Workflow

The core of the PASTA framework—underlying AccelProf—is a modular, stage-based workflow designed for scalable and extensible program analysis. It consists of three major components:

Application → [Event Handler] → [Event Processor] → [Tool Collection]

Each component plays a distinct role in the profiling pipeline, enabling clean separation of concerns and easy extensibility.


Components

🔹 Application

The target workload can be:

  • A deep learning model executed via a framework such as PyTorch

  • A binary GPU-accelerated application using libraries like cuDNN

This application is the source of events captured during runtime.


🔹 Event Handler

Responsible for intercepting execution events.
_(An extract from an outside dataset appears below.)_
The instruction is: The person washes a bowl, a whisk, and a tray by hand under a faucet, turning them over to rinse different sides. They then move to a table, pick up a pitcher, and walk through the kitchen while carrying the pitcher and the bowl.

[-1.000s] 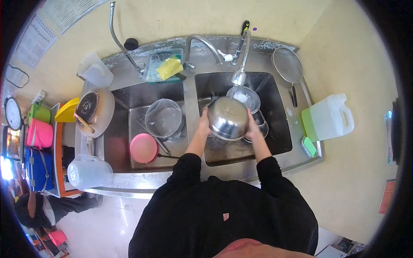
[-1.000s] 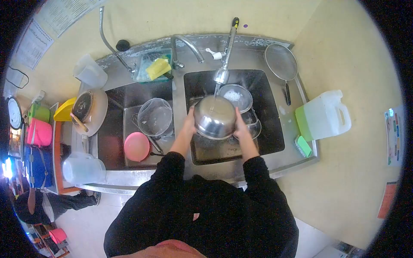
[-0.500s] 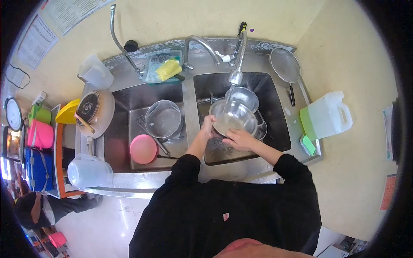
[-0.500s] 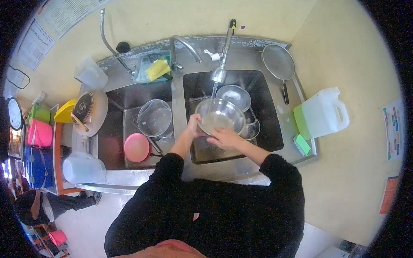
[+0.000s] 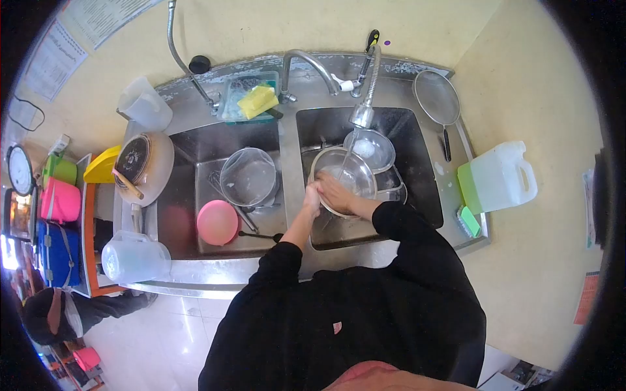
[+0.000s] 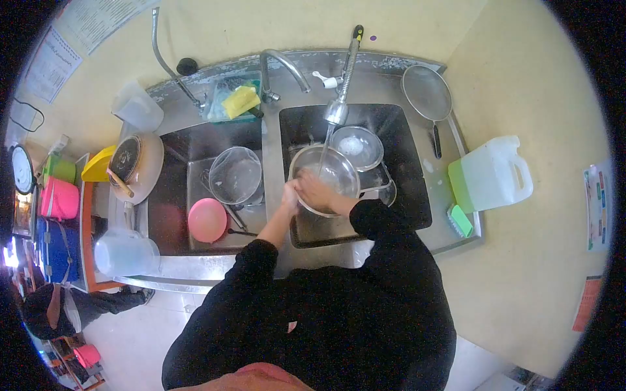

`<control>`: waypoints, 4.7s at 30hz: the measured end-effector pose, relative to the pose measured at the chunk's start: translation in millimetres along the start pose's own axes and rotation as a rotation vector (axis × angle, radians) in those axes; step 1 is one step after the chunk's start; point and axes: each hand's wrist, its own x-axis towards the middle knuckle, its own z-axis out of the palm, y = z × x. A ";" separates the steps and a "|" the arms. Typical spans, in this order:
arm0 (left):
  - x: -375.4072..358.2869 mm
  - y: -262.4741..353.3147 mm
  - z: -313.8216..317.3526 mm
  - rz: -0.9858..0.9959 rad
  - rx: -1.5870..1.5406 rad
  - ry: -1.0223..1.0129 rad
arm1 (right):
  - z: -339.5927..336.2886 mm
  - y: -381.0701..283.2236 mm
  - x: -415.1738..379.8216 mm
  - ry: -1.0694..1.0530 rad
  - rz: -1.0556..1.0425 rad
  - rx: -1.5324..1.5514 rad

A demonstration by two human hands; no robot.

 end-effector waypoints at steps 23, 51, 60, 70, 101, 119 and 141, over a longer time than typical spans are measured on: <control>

It integrates:

  • Low-level profiling APIs
    e.g., NVIDIA Compute Sanitizer, AMD ROCm ROCProfiler

  • High-level callbacks
    e.g., from DL frameworks like PyTorch

This component abstracts vendor-specific and API-level complexity through a unified internal interface, offering consistent behavior across platforms.


🔹 Event Processor

The pre-processing stage that prepares collected data for analysis:

  • Can be executed on CPU or GPU

  • Transforms raw events into enriched, normalized structures

  • Performs filtering, bucketing, or timing-based correlation

The processor routes processed data to registered tools for final analysis.


🔹 Tool Collection

This is the analysis backend of PASTA:

  • Hosts user-defined profiling tools

  • Operates on preprocessed events

  • Generates profiling results such as:

    • Kernel launch frequency

    • Memory access hotness maps

    • Tensor allocation patterns

    • Operator-level performance summaries

Each tool is modular, and developers can add new tools by inheriting from a simple interface and registering their implementation.


This architecture enables flexibility, cross-vendor support, and fine-grained customization—making PASTA a powerful backend for performance engineering on modern heterogeneous systems.